What is needed is every line of the material that contains "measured".

Available data:
********

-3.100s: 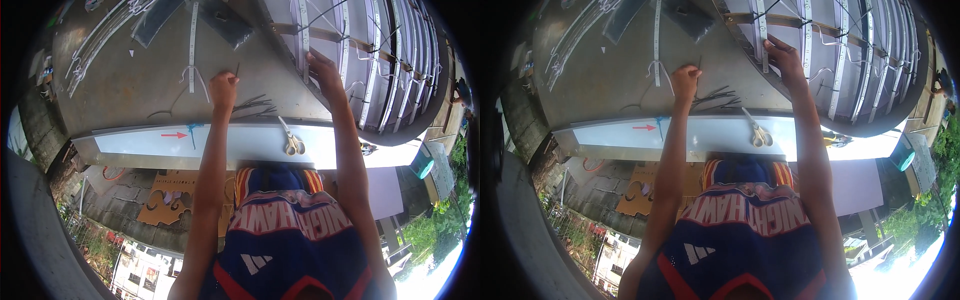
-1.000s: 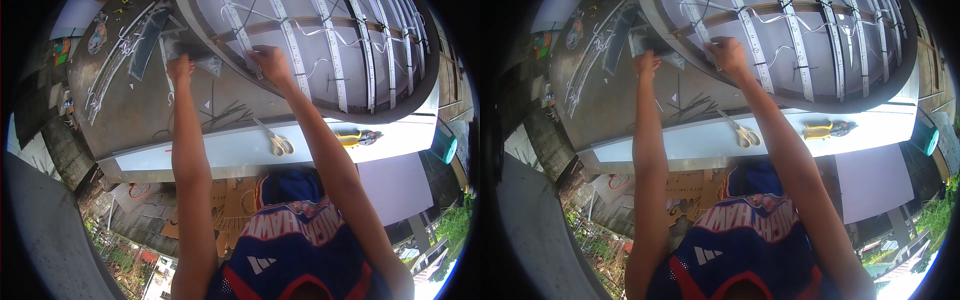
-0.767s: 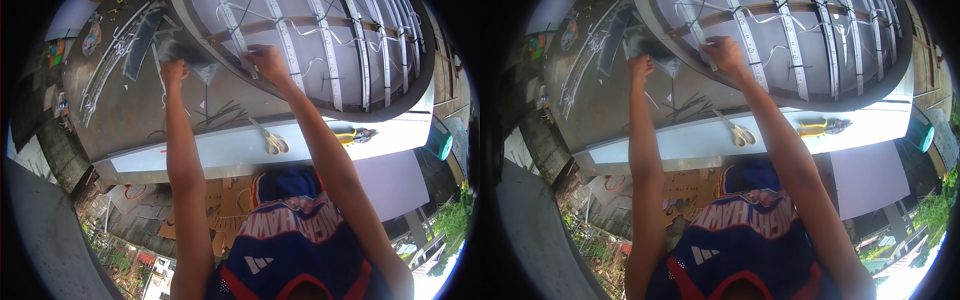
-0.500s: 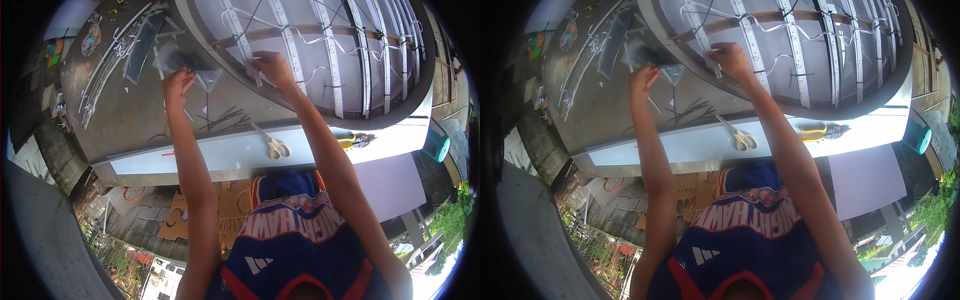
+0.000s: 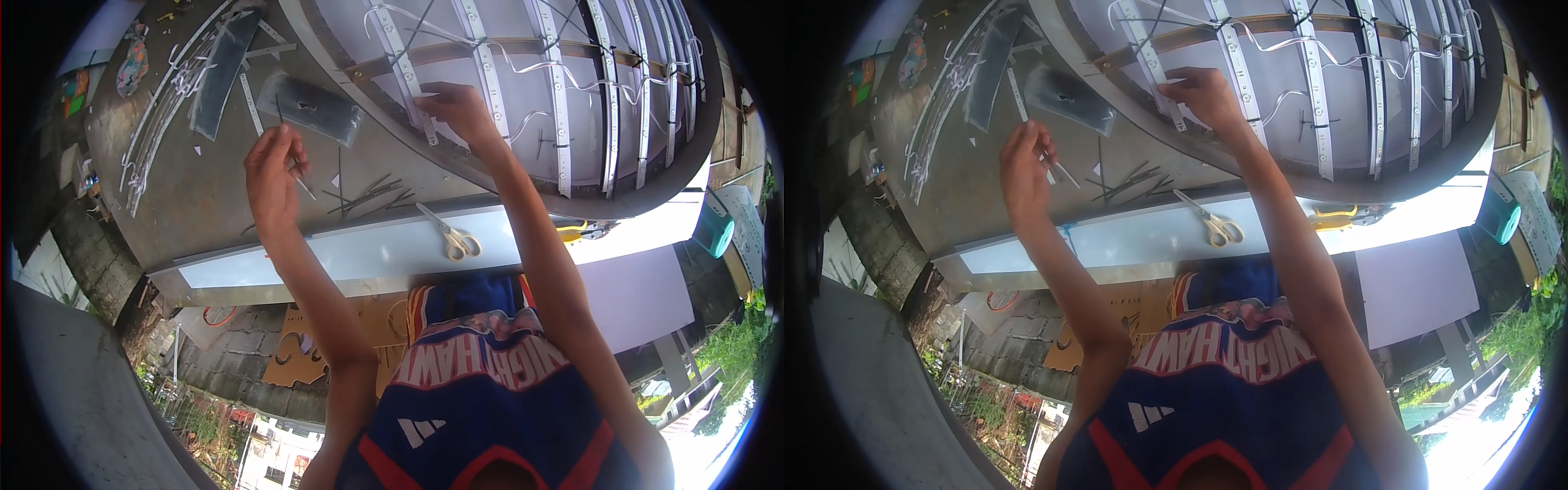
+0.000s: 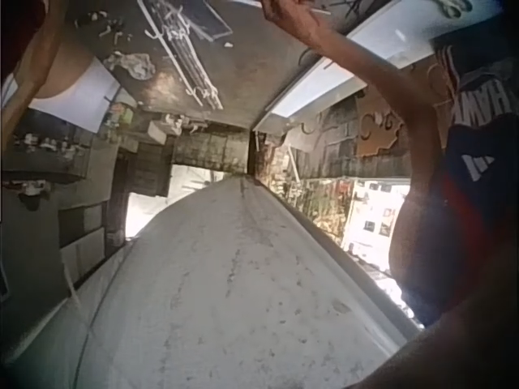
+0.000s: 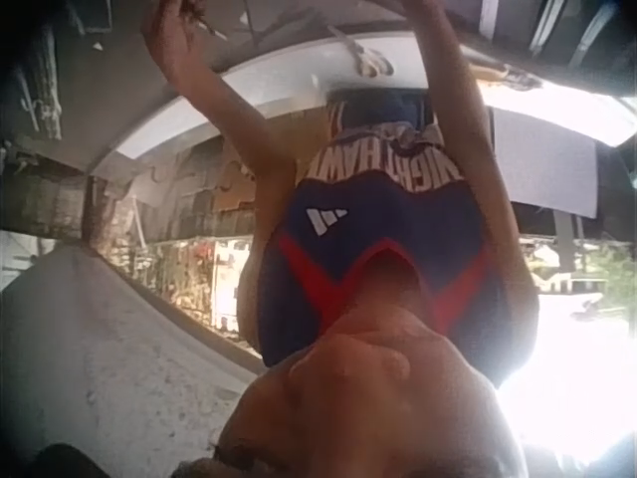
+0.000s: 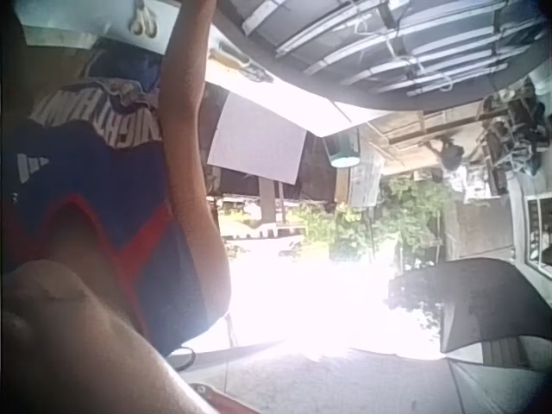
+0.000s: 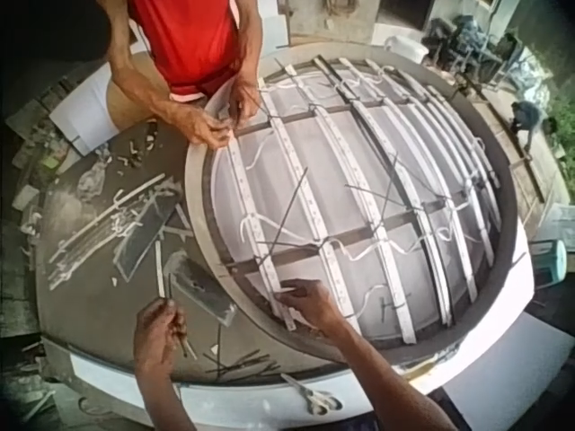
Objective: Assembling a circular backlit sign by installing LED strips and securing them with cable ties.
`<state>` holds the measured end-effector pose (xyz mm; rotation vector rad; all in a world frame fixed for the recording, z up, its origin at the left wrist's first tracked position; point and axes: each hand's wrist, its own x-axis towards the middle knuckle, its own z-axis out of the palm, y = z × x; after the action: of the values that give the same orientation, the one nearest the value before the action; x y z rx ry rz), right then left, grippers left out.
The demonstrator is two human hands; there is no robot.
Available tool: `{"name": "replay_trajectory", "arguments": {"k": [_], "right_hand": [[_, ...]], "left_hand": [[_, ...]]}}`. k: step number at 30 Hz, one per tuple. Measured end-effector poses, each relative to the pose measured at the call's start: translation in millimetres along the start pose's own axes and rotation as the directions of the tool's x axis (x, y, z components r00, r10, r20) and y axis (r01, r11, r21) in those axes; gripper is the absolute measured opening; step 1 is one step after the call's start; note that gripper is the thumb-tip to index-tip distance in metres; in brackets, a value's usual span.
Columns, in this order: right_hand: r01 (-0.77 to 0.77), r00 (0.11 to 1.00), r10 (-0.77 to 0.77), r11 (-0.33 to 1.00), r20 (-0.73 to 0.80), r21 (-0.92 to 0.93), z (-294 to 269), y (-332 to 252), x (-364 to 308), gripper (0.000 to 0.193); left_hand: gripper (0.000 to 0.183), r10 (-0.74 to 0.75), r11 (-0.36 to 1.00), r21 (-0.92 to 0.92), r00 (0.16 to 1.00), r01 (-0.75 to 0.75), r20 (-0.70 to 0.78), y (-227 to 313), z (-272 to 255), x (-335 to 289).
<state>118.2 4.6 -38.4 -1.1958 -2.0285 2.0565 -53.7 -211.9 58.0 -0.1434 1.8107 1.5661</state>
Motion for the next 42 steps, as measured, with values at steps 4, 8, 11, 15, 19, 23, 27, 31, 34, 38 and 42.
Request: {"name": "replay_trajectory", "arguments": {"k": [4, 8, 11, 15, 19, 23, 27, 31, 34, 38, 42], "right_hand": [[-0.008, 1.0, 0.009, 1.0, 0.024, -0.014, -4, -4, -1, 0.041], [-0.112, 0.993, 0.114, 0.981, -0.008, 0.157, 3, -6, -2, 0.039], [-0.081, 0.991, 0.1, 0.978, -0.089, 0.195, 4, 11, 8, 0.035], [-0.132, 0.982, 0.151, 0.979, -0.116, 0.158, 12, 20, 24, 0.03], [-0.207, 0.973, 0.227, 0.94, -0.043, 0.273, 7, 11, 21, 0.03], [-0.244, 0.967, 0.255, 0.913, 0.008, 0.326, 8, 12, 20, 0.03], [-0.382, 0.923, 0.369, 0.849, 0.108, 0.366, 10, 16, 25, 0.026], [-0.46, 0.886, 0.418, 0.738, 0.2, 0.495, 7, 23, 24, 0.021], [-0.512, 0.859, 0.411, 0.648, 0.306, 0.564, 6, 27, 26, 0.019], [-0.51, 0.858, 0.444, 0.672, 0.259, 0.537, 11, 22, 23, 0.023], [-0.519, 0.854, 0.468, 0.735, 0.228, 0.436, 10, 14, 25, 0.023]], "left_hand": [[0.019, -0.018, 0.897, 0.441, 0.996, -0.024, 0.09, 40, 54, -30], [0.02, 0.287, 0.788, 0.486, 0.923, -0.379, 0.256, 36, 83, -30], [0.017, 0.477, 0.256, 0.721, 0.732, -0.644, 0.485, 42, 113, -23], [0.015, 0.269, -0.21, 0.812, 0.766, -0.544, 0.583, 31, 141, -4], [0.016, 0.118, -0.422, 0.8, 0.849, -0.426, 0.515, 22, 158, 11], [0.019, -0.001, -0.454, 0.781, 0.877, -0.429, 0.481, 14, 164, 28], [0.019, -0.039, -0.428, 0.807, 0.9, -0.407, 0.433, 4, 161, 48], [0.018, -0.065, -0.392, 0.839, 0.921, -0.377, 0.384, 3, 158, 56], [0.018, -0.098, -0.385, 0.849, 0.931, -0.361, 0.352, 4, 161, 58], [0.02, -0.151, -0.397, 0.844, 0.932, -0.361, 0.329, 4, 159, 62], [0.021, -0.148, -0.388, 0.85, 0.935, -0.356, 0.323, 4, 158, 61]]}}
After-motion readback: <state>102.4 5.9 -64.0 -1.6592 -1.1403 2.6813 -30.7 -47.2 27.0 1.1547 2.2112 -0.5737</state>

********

Finished task:
`<state>` holds the measured end-effector pose (xyz mm; rotation vector rad; all in a world frame fixed for the recording, z up, its origin at the left wrist's first tracked position; point and axes: each hand's wrist, its own x-axis towards the middle knuckle, its own z-axis out of the palm, y = z × x; after the action: of the values that give the same orientation, the one nearest the value before the action; x y z rx ry rz), right then left, grippers left out.
Available tool: `{"name": "replay_trajectory", "arguments": {"k": [_], "right_hand": [[_, ...]], "left_hand": [[_, ...]]}}`. k: step number at 30 Hz, one per tuple. Measured end-effector poses, each relative to the pose measured at the call's start: translation in millimetres along the start pose's own axes and rotation as the directions of the tool's x axis (x, y, z components r00, r10, r20) and y axis (r01, r11, r21) in those axes; gripper is the absolute measured opening; step 1 is one step after the call's start; note that gripper is the thumb-tip to index-tip distance in metres; in brackets, a value's usual span.
Motion for the next 42 steps, as measured, with values at steps 4, 8, 11, 15, 19, 23, 27, 31, 34, 38 and 42.

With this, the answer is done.